Below are records; reproduce exactly the lines from the one that has "Give the mask of every instance of the bottle" through the one that has "One or more", ends included, and nothing more.

DATA FOR ANALYSIS
::::::

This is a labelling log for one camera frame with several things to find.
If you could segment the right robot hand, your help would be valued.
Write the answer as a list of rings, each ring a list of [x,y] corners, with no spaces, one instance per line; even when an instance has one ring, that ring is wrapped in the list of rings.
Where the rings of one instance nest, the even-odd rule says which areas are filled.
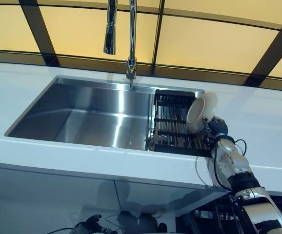
[[[212,119],[203,118],[202,132],[210,136],[228,135],[228,127],[225,121],[218,117],[212,117]]]

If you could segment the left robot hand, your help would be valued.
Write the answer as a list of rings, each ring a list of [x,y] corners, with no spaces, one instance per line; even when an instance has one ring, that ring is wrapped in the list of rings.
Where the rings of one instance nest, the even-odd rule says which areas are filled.
[[[101,233],[102,232],[102,226],[99,224],[99,220],[101,219],[100,214],[95,214],[91,217],[89,217],[85,222],[82,222],[82,226],[88,230],[88,232],[91,233]]]

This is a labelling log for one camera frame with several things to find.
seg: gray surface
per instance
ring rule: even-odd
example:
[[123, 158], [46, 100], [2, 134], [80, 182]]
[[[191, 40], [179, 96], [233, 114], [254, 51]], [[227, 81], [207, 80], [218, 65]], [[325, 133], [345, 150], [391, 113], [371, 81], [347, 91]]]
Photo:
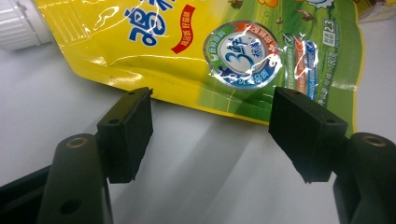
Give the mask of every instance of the gray surface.
[[[396, 142], [396, 18], [361, 26], [358, 131]], [[0, 51], [0, 186], [49, 165], [123, 91], [73, 75], [53, 44]], [[116, 223], [338, 223], [332, 181], [306, 185], [267, 127], [152, 101], [154, 135], [134, 183], [110, 187]]]

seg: ribbed cap
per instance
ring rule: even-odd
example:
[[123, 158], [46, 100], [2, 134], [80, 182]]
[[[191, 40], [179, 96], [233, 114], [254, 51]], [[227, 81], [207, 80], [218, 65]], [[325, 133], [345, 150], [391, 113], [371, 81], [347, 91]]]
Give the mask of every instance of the ribbed cap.
[[52, 41], [31, 0], [0, 1], [0, 49], [23, 49]]

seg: bottle cap
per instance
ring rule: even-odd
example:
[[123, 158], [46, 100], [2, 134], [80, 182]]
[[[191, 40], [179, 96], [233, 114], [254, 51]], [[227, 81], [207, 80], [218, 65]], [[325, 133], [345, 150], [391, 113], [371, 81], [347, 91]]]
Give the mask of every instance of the bottle cap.
[[50, 29], [31, 0], [0, 1], [0, 49], [23, 49], [50, 41]]

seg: green and yellow packaging
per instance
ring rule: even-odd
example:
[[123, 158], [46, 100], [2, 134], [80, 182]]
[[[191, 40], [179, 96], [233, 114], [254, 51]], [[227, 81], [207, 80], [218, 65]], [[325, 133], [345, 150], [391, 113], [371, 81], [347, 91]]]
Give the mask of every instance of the green and yellow packaging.
[[285, 86], [353, 123], [362, 43], [352, 1], [35, 2], [81, 77], [264, 124]]

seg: circular logo
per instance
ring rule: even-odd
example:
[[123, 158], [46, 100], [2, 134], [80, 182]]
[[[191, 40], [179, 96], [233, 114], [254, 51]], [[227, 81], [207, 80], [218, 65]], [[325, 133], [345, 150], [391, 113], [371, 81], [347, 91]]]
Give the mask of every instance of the circular logo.
[[275, 37], [253, 21], [220, 26], [206, 39], [204, 55], [212, 75], [238, 89], [264, 87], [282, 66]]

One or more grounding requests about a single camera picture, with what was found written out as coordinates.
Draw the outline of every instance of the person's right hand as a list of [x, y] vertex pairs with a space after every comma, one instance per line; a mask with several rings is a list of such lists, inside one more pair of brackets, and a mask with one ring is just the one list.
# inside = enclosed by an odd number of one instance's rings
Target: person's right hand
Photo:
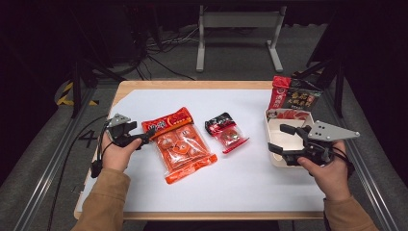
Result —
[[[333, 146], [345, 153], [343, 141], [335, 141]], [[345, 200], [351, 197], [347, 183], [347, 165], [339, 157], [335, 156], [334, 161], [324, 167], [316, 165], [305, 157], [298, 158], [297, 162], [315, 177], [316, 183], [326, 195], [327, 200]]]

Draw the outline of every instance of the clamp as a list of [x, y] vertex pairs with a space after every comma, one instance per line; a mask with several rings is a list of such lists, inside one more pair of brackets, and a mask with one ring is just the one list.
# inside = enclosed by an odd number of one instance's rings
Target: clamp
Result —
[[103, 134], [105, 132], [107, 133], [112, 143], [120, 147], [125, 147], [135, 139], [140, 138], [141, 144], [136, 150], [140, 150], [143, 145], [148, 144], [150, 142], [150, 138], [152, 138], [155, 135], [156, 130], [152, 128], [148, 130], [146, 133], [131, 136], [129, 132], [137, 128], [138, 123], [136, 121], [129, 122], [130, 120], [131, 119], [129, 117], [120, 114], [115, 114], [113, 118], [105, 122], [104, 127], [102, 129], [102, 133], [99, 137], [99, 145], [96, 154], [96, 160], [93, 161], [90, 165], [90, 176], [92, 178], [98, 177], [99, 173], [102, 170], [103, 166], [102, 160], [104, 154], [103, 152], [105, 150], [101, 152], [100, 148], [102, 146]]

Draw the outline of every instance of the black strap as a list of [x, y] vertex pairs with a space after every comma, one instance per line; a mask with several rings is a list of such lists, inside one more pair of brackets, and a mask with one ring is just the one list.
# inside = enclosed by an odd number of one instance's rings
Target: black strap
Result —
[[339, 153], [334, 153], [335, 156], [339, 157], [340, 159], [342, 159], [346, 164], [347, 164], [347, 179], [350, 178], [350, 176], [353, 174], [355, 167], [354, 164], [350, 162], [350, 160], [348, 160], [347, 155], [345, 155], [345, 153], [340, 150], [337, 147], [332, 147], [333, 149], [336, 149], [338, 151], [340, 151], [343, 155], [339, 154]]

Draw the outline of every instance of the hand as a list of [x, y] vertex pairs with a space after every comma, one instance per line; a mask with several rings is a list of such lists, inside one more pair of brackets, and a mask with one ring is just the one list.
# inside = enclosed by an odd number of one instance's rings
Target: hand
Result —
[[135, 139], [125, 147], [116, 146], [113, 143], [111, 144], [111, 139], [109, 139], [108, 134], [105, 132], [101, 148], [101, 150], [105, 150], [102, 161], [103, 168], [111, 168], [123, 172], [129, 164], [130, 156], [140, 144], [141, 139]]
[[[335, 141], [333, 146], [345, 153], [343, 141]], [[335, 156], [334, 161], [325, 167], [320, 167], [305, 157], [298, 158], [297, 162], [315, 177], [327, 200], [345, 200], [351, 197], [347, 183], [347, 165], [339, 157]]]

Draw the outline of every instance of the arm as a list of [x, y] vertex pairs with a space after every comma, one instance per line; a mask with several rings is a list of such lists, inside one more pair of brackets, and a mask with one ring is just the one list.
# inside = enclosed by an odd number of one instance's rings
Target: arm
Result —
[[[345, 153], [343, 141], [334, 142], [333, 146]], [[326, 195], [324, 213], [332, 231], [377, 230], [370, 216], [351, 195], [347, 182], [347, 165], [342, 159], [335, 157], [325, 167], [317, 166], [303, 157], [297, 161], [315, 177], [319, 188]]]
[[[123, 171], [140, 143], [141, 139], [136, 139], [126, 147], [112, 144], [106, 149], [102, 171], [85, 200], [82, 215], [72, 231], [121, 230], [123, 206], [130, 185], [130, 178]], [[102, 150], [109, 144], [110, 140], [104, 134]]]

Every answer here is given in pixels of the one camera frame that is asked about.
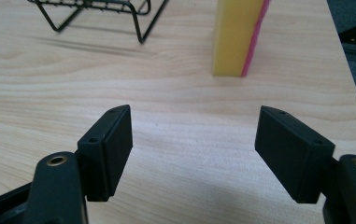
wire rack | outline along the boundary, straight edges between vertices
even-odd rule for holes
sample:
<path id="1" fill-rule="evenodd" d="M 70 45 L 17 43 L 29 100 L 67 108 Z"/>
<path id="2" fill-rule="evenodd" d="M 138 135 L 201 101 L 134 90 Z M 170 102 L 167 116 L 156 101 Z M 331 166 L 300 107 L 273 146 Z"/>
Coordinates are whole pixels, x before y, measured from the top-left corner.
<path id="1" fill-rule="evenodd" d="M 118 13 L 129 13 L 132 14 L 137 40 L 143 44 L 150 31 L 152 30 L 154 24 L 161 16 L 166 4 L 169 0 L 163 0 L 160 7 L 158 8 L 157 12 L 155 13 L 153 19 L 151 20 L 148 28 L 146 29 L 145 33 L 142 34 L 138 16 L 146 16 L 149 15 L 151 12 L 151 1 L 144 0 L 139 7 L 136 9 L 135 6 L 131 3 L 131 0 L 28 0 L 28 2 L 34 3 L 38 6 L 41 13 L 43 13 L 44 17 L 46 18 L 47 22 L 50 24 L 52 30 L 55 32 L 60 33 L 76 16 L 82 11 L 82 9 L 99 9 L 101 11 L 115 11 Z M 75 8 L 74 10 L 65 20 L 62 22 L 61 25 L 56 26 L 55 23 L 50 18 L 49 14 L 47 13 L 46 9 L 43 5 L 53 5 L 56 7 L 72 7 Z"/>

wooden table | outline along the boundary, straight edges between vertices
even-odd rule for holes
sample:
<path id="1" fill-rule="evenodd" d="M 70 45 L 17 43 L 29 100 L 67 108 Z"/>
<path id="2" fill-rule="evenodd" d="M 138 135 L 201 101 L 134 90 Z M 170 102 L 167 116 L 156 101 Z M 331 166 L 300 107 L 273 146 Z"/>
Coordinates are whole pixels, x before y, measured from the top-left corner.
<path id="1" fill-rule="evenodd" d="M 35 5 L 0 0 L 0 194 L 128 104 L 134 148 L 115 197 L 88 203 L 91 223 L 322 223 L 324 198 L 291 200 L 254 138 L 269 105 L 332 140 L 337 159 L 356 154 L 356 88 L 327 3 L 273 1 L 244 78 L 211 75 L 215 7 L 170 1 L 141 46 L 129 15 L 84 11 L 58 35 Z"/>

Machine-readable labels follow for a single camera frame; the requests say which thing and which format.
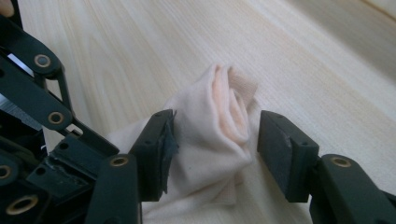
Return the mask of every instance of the cloth fold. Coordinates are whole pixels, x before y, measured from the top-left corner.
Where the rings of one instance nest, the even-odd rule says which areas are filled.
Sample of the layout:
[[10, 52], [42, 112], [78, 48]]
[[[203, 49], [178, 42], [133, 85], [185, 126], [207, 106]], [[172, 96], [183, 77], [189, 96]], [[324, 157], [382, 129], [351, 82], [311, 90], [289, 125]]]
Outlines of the cloth fold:
[[[235, 203], [234, 176], [251, 163], [247, 105], [257, 84], [231, 66], [214, 64], [163, 109], [176, 110], [179, 144], [168, 178], [168, 193], [157, 203], [143, 203], [144, 219], [170, 217], [206, 203]], [[149, 119], [107, 139], [126, 153]]]

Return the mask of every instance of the round bolt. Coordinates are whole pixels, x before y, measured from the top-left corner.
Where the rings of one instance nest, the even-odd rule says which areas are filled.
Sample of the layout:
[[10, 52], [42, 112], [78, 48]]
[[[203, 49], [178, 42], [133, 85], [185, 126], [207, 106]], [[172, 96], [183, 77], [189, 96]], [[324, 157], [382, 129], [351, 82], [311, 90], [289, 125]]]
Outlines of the round bolt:
[[0, 165], [0, 179], [7, 179], [11, 175], [11, 167]]
[[6, 213], [10, 216], [16, 216], [24, 212], [29, 211], [38, 203], [38, 198], [36, 195], [25, 195], [13, 203], [11, 203], [6, 210]]
[[50, 66], [49, 56], [44, 54], [37, 54], [35, 56], [35, 65], [43, 68]]
[[349, 167], [351, 166], [350, 161], [340, 158], [340, 157], [332, 157], [330, 159], [332, 161], [332, 163], [334, 163], [337, 166], [341, 166], [341, 167]]
[[125, 157], [116, 157], [110, 161], [110, 165], [112, 166], [123, 166], [128, 163], [128, 158]]

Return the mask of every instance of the table surface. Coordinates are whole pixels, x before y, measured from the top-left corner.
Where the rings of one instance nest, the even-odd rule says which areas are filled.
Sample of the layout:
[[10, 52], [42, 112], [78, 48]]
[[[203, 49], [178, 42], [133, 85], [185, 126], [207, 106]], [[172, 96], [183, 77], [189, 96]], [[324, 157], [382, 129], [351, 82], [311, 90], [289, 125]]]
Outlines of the table surface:
[[[77, 117], [102, 135], [161, 110], [210, 64], [233, 63], [259, 83], [248, 108], [254, 141], [260, 111], [275, 111], [311, 136], [320, 155], [354, 159], [396, 194], [396, 22], [359, 0], [42, 0], [20, 7], [25, 31], [63, 62]], [[56, 136], [47, 138], [53, 146]], [[287, 203], [254, 158], [236, 205], [161, 223], [310, 223], [308, 204]]]

::::::

WRITTEN REPLY
Give the mask of every instance of the bottle cap.
[[50, 29], [31, 0], [0, 1], [0, 49], [23, 49], [50, 41]]

seg: green and yellow packaging
per instance
ring rule: even-odd
example:
[[123, 158], [46, 100], [2, 134], [80, 182]]
[[[191, 40], [179, 96], [233, 114], [254, 51]], [[227, 81], [207, 80], [218, 65]], [[325, 133], [345, 150], [391, 113], [371, 81], [347, 91]]]
Give the mask of every instance of the green and yellow packaging.
[[285, 86], [353, 123], [362, 43], [352, 1], [35, 2], [81, 77], [264, 124]]

seg: circular logo
per instance
ring rule: even-odd
example:
[[123, 158], [46, 100], [2, 134], [80, 182]]
[[[191, 40], [179, 96], [233, 114], [254, 51]], [[227, 81], [207, 80], [218, 65]], [[325, 133], [345, 150], [391, 113], [371, 81], [347, 91]]]
Give the mask of every instance of the circular logo.
[[275, 37], [253, 21], [220, 26], [206, 39], [204, 55], [212, 75], [238, 89], [264, 87], [282, 66]]

One or more grounding requests about a single camera picture, with what was found written out as coordinates.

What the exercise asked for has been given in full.